LayoutLM is a family of pre-trained multimodal models developed by Microsoft Research for document AI, the task of automatically reading and understanding visually rich documents such as forms, invoices, receipts, contracts, and scanned reports. Unlike ordinary text models that see only a flat stream of words, LayoutLM jointly models the words on a page together with where those words sit in two-dimensional space, and in later versions with the pixels of the page image as well. This combination of text, layout, and image lets the model reason about documents the way a human reader does, using the position of a label relative to its value, the structure of a table, or the visual style of a heading to decide what each piece of text means.
The family currently has three members. The original LayoutLM was introduced in late 2019 and proved that adding two-dimensional position information to a BERT style encoder dramatically improved performance on document tasks. LayoutLMv2, released at the end of 2020, folded the page image directly into pre-training and added a spatial-aware attention mechanism. LayoutLMv3, released in 2022, simplified the architecture by treating image patches the same way it treats text tokens and unified the training objectives across both modalities. All three are built on the transformer architecture, are distributed through Hugging Face under model names like microsoft/layoutlm-base-uncased and microsoft/layoutlmv3-base, and are designed to be adapted to a specific document task through fine-tuning.
Most business information does not arrive as clean machine-readable text. It arrives as PDFs, scanned paper, photographs of receipts, and faxed forms. Extracting structured data from these documents has traditionally required either brittle template matching or expensive manual data entry. The goal of document AI is to automate this extraction, and the central difficulty is that the meaning of text on a page depends heavily on layout. The number "$4,200" means something different when it sits next to the word "Total" than when it sits in a column labeled "Salary." A model that reads only the linear sequence of words loses exactly the spatial cues that make such distinctions possible.
LayoutLM addresses this by extending the masked-language-model pre-training paradigm popularized by BERT into two dimensions. The pipeline begins with optical character recognition, which converts a document image into a list of recognized words, each accompanied by a bounding box giving its pixel coordinates on the page. LayoutLM consumes both the words and their bounding boxes, so the model learns not just what the text says but where it appears. Because the model is pre-trained on millions of documents before it is ever shown a labeled example, it acquires a general sense of how documents are structured, and that general knowledge transfers efficiently to specific tasks with comparatively little labeled data.
The three versions of the model represent a clear research trajectory. Version 1 demonstrated that text plus layout beats text alone. Version 2 demonstrated that bringing the image into pre-training, rather than only into fine-tuning, helps further, and that attention can be made aware of spatial relationships. Version 3 demonstrated that the heavy convolutional image processing used in version 2 was not necessary, and that a single clean architecture with aligned text and image objectives could match or beat its predecessors while being simpler to train and use. Across all three, the models are state-of-the-art or near it on the standard document-understanding benchmarks, and they have become a default starting point for practitioners building form and receipt extraction systems.

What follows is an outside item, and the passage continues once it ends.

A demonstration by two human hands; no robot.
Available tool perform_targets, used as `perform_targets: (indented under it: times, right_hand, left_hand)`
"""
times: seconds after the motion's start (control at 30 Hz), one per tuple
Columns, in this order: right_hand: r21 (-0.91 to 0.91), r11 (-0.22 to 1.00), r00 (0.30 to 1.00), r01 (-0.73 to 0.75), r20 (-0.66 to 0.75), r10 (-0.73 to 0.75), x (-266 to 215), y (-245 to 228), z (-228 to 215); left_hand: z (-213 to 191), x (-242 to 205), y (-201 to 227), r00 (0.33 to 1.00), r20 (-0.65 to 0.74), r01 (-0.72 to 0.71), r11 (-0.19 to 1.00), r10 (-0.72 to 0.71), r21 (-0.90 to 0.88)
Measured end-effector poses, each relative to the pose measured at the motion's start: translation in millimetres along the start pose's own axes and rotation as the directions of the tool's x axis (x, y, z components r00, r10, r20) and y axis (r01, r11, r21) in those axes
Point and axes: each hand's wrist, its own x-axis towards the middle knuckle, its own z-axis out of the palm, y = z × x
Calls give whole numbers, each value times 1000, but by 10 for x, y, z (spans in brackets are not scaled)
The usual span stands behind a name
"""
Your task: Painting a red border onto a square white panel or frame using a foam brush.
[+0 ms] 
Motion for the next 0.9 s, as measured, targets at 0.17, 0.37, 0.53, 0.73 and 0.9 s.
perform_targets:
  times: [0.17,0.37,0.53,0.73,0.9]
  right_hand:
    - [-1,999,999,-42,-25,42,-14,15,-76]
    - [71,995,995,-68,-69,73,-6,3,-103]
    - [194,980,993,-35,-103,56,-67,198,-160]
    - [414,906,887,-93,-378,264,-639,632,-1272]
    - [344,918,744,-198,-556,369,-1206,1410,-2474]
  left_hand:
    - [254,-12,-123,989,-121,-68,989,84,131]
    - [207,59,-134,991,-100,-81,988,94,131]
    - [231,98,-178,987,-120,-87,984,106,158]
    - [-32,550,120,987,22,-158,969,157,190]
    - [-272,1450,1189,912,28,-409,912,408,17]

LayoutLM combines up to three kinds of information about a document: the text, the layout, and the image. Each is encoded as embeddings that are summed or concatenated and then processed by a transformer encoder. Understanding how each modality is represented makes the differences between the versions easier to follow.
The text modality works essentially as it does in BERT. The recognized words are split into subword tokens using a WordPiece tokenizer, special tokens such as [CLS] and [SEP] are added, and each token receives a learned word embedding. Because the underlying text encoder in the first version is initialized from BERT, LayoutLM inherits a strong language prior from the start and only needs to learn how to use the additional layout signal. This is one reason the model trains efficiently: it does not have to relearn language from scratch.
The layout modality is the defining contribution of LayoutLM. After OCR, every token has a bounding box, conventionally written as four coordinates (x0, y0, x1, y1) that give the top-left and bottom-right corners of the box, normalized to a 0 to 1000 scale relative to the page size. LayoutLM converts these coordinates into 2D position embeddings. Rather than learn a separate embedding for every possible four-tuple, the model uses shared lookup tables: it looks up x0 and x1 in an embedding table for the horizontal axis, and y0 and y1 in a table for the vertical axis, so coordinates that share an axis share parameters. The width and height of the box can also be embedded. These spatial embeddings are added to the token embeddings, which means that two identical words sitting in different places on the page get different representations. This is what allows the model to learn relationships like "the value usually appears to the right of or below its label."
The image modality evolved substantially across versions, and this is the clearest axis along which the family differs.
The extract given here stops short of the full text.